XXI domingo del tiempo ordinario

Jesús sigue haciendo el camino del evangelio: llamó a los apóstoles, enseñó en la montaña, explicó los misterios del Reino y ahora está por iniciar otra etapa de su ministerio, que consiste en emprender el camino hacia Jerusalén, donde culminará su obra. Y es aquí donde pareciera que quiere evaluar qué se ha entendido sobre Él: “¿Quién dice la gente que es el hijo del hombre?” (Mt. 16, 13); es decir, ¿quién dicen que soy yo? Y viene la segunda pregunta: “Y ustedes, ¿quién dicen que soy yo?” Pero esa interrogante se abre en el tiempo hasta hoy, para dirigirla a cada uno de nosotros: Para ti, ¿quién soy yo?

La gente, continuamente, se hacía preguntas sobre Jesús: Unos lo hacían con sana sorpresa: ¿Quién es este a quien hasta el viento obedece, que resucita los muertos, que cura los enfermos?, otros para reprobar: ¿Qué no es éste el hijo de María y de José, el carpintero? ¿Quién es éste que se atreve a perdonar los pecados?

Lo cierto es que, para el común de la gente, se trata de un personaje extraordinario, por eso, lo confunden con Juan el Bautista, con Elías, con Jeremías o con algún otro de los grandes profetas, que ha resucitado.

Pero, Simón Pedro va más allá de las perspectivas humanas: “Tú eres el Mesías, el Hijo de Dios vivo”. Es el mismo Jesús quien aclara: “¡Dichoso tú, Simón, hijo de Juan, porque esto no te lo ha revelado ningún hombre, sino mi Padre, que está en los cielos!” A esto apunta la fe, a unir las perspectivas humanas con las divinas. Y esto no es solo obra humana, sino, ante todo, un don de Dios cuando el corazón se vuelve dócil. La razón humana, por sí sola, no da para esto, pero se llega a ello cuando, en un acto de humildad, abrimos el corazón para que sea Dios quien nos ayude a entender.
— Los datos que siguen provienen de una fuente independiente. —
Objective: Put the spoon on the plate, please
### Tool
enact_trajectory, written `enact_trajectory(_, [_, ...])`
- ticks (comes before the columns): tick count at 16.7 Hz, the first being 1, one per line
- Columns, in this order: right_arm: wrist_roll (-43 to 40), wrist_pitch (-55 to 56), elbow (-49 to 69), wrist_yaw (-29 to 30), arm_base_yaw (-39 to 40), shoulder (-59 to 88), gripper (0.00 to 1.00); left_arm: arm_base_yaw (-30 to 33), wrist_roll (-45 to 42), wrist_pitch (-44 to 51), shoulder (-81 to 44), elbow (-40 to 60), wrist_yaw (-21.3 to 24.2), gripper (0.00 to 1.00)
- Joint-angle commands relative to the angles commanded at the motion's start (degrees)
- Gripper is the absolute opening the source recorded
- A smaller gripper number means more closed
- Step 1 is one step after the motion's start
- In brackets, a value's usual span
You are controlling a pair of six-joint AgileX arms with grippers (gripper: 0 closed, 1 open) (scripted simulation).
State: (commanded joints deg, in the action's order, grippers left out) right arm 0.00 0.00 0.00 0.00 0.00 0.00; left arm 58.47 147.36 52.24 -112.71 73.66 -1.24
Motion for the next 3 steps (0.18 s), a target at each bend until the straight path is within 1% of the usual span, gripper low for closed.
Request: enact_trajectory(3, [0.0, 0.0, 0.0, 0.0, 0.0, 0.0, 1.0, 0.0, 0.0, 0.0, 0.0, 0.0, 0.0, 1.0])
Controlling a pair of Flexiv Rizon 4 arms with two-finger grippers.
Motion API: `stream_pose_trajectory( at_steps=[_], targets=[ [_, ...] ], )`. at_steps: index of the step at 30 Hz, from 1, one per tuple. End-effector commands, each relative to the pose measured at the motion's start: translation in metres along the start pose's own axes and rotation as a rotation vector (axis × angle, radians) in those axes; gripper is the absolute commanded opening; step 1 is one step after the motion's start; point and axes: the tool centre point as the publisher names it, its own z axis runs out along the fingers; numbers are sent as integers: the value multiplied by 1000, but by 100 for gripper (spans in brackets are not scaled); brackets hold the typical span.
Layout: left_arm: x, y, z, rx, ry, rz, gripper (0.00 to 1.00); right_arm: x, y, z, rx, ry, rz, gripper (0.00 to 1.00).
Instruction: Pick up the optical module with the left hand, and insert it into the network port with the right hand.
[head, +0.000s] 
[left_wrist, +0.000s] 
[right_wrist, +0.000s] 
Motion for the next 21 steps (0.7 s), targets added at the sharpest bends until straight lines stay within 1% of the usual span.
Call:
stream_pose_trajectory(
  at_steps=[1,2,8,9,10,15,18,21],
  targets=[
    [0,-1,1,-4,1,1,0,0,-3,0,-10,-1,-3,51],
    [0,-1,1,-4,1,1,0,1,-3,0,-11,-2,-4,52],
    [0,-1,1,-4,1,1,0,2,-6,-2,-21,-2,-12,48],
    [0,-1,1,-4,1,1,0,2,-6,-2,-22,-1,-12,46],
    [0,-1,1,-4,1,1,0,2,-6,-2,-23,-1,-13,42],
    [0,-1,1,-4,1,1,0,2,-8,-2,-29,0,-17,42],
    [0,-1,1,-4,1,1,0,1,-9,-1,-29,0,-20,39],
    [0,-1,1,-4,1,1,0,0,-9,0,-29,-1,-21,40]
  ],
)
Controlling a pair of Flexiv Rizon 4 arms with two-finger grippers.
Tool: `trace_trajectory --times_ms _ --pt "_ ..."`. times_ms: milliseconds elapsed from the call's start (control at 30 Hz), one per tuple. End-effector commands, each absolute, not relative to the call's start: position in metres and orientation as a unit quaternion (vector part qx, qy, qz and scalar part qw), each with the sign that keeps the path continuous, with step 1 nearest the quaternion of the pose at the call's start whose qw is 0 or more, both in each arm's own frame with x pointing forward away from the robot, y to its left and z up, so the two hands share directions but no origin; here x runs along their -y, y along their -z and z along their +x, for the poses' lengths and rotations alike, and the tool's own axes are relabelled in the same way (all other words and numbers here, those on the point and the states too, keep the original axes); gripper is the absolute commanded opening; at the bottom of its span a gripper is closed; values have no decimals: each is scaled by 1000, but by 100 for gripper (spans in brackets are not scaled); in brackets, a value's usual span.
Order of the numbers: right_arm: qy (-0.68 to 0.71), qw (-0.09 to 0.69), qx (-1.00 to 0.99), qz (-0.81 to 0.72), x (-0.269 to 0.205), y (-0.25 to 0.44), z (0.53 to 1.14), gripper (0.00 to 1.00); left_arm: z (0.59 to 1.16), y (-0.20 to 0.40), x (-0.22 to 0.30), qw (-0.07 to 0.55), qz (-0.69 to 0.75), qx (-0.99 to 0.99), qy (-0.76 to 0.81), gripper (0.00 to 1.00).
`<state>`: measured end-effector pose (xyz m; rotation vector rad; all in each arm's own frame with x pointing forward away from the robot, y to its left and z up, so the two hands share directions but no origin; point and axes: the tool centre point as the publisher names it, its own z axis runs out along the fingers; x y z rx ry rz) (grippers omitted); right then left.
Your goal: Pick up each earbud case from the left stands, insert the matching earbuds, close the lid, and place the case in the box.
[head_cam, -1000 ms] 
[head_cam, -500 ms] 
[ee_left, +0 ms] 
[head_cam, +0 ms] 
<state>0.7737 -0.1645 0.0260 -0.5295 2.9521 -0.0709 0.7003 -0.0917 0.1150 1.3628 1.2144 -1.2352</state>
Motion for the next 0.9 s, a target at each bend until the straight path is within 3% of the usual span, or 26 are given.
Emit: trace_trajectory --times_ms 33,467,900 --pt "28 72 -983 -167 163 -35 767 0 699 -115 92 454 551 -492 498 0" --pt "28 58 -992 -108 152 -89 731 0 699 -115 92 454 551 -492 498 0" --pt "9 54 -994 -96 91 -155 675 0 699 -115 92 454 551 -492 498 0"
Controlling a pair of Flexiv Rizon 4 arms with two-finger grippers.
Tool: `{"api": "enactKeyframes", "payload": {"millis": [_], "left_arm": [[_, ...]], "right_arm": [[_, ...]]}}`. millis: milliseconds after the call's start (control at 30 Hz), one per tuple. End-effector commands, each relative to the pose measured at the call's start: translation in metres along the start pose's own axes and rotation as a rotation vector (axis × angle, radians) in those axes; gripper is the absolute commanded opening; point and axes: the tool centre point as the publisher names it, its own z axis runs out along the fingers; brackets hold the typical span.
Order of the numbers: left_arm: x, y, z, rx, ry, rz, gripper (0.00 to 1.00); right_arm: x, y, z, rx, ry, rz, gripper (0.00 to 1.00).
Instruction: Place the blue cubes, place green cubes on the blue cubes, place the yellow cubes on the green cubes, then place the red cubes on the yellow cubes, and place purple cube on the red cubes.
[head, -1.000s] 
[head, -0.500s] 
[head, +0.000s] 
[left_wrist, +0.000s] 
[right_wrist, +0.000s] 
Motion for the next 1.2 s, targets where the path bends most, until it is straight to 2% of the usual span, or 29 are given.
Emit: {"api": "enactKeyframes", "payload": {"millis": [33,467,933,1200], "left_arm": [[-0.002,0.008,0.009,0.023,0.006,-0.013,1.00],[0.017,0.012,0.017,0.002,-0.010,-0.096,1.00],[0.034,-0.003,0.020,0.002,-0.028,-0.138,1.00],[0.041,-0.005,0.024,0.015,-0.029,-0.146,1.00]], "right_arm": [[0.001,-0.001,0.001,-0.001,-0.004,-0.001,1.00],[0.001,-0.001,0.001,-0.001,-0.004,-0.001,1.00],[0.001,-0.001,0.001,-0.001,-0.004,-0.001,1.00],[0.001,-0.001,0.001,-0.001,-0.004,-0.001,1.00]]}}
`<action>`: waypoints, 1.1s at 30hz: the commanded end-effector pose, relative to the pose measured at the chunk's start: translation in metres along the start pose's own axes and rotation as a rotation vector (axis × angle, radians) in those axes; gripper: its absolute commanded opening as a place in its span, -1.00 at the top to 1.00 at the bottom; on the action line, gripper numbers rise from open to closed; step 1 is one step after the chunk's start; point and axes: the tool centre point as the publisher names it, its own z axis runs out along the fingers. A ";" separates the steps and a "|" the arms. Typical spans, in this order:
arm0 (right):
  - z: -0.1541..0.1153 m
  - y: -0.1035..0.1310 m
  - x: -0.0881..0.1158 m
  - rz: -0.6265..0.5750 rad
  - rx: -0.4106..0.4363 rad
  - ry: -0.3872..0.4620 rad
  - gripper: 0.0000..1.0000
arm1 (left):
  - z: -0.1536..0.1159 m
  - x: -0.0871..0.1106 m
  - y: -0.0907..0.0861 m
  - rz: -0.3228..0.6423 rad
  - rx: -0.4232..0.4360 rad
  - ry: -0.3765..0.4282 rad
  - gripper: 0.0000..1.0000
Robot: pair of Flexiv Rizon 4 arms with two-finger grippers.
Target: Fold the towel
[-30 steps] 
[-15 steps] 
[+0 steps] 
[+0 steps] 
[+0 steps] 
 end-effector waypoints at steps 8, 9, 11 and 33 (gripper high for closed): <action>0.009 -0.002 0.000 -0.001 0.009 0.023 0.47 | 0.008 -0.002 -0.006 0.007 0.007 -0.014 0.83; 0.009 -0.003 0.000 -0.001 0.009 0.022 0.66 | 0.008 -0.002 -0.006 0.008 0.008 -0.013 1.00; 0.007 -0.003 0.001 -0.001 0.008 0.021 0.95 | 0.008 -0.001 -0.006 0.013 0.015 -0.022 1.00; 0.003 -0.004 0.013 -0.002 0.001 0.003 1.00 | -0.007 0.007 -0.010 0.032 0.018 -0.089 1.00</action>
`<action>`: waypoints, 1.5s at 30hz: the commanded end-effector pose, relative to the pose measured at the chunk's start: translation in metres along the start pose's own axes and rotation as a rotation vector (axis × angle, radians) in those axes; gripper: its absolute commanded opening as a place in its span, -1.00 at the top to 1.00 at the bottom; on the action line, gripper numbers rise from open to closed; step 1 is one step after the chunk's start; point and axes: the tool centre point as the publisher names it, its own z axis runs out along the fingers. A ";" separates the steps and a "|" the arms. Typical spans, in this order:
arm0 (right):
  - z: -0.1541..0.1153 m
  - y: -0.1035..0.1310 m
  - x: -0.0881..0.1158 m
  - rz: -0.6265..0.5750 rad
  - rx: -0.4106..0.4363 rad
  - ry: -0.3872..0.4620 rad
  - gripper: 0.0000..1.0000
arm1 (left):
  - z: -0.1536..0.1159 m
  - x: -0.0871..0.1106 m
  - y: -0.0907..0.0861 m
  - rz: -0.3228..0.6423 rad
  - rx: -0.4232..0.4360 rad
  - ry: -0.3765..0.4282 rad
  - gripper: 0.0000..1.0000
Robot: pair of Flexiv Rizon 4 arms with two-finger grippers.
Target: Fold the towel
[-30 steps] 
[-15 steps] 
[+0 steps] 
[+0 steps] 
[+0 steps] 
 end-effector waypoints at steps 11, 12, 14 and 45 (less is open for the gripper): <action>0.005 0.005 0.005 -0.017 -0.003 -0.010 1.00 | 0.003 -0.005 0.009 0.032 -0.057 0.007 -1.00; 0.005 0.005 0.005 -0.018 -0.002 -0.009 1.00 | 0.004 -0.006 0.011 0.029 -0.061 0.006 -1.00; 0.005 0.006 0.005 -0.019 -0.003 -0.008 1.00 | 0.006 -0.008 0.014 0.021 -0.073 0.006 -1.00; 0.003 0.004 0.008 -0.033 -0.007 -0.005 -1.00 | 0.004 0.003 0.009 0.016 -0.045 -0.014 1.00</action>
Pedro respondió atendiendo e interpretando los signos y las enseñanzas de Jesús, pero, sobre todo, dando espacio en su corazón a la inspiración divina.

Como enseñaba san Juan Pablo II: “Todos nosotros conocemos ese momento en que no basta hablar de Jesús repitiendo lo que otros han dicho… Los mejores amigos, los seguidores, los testigos, los apóstoles de Cristo fueron siempre los que percibieron un día dentro de sí la pregunta definitiva: Para ti, ¿quién soy yo?” (Homilía, 1 de julio de 1980). La vida de la Iglesia y el caminar de cada cristiano se fundamentan en la respuesta firme a esa interrogante; en un responder a Jesús desde lo profundo del corazón, como lo hace Pedro: “Tú eres el Cristo, el Hijo de Dios vivo” (Mt. 16, 16).

Sobre esa verdad se fundamenta la Iglesia. Por eso, en consecuencia, viene la elección de Pedro: “Y yo te digo a ti que tú eres Pedro y sobre esta piedra edificaré mi Iglesia”. Pero también, sobre esa certeza se asume el camino de la Cruz. De ahí que ahora emprende el camino hacia Jerusalén donde dará la vida por nosotros en la Cruz.

El don que Dios le estaba concediendo a Pedro para confesar la identidad de Jesús, como Mesías e Hijo de Dios, era parte de la preparación que el mismo Dios le concedía para recibir otro don: el de atar y desatar: “Te daré las llaves del reino de los cielos; lo que ates en la tierra quedará atado en el cielo, y lo que desates en la tierra, quedará desatado en el cielo” (Mt. 16, 17-19).

Se trata de un don que se mantiene para siempre: “Quien sea desobediente al vicario de Cristo en la tierra, no participará en el fruto de la sangre del Hijo de Dios” (S. Catalina de Siena, Epistolae 207). El amor al Papa no es una cuestión solo humana, ni siquiera por motivo de su santidad personal, sino por ser sucesor de Pedro, vicario de Cristo en la tierra. Su poder le convierte como decía la misma Santa Catalina de Siena: “en el dulce Cristo en la tierra”.

Que nuestra fe siempre esté firme en Cristo, Hijo de Dios, y que nuestra obediencia y amor al Papa sea siempre fiel, por ser vicario de Cristo en la tierra.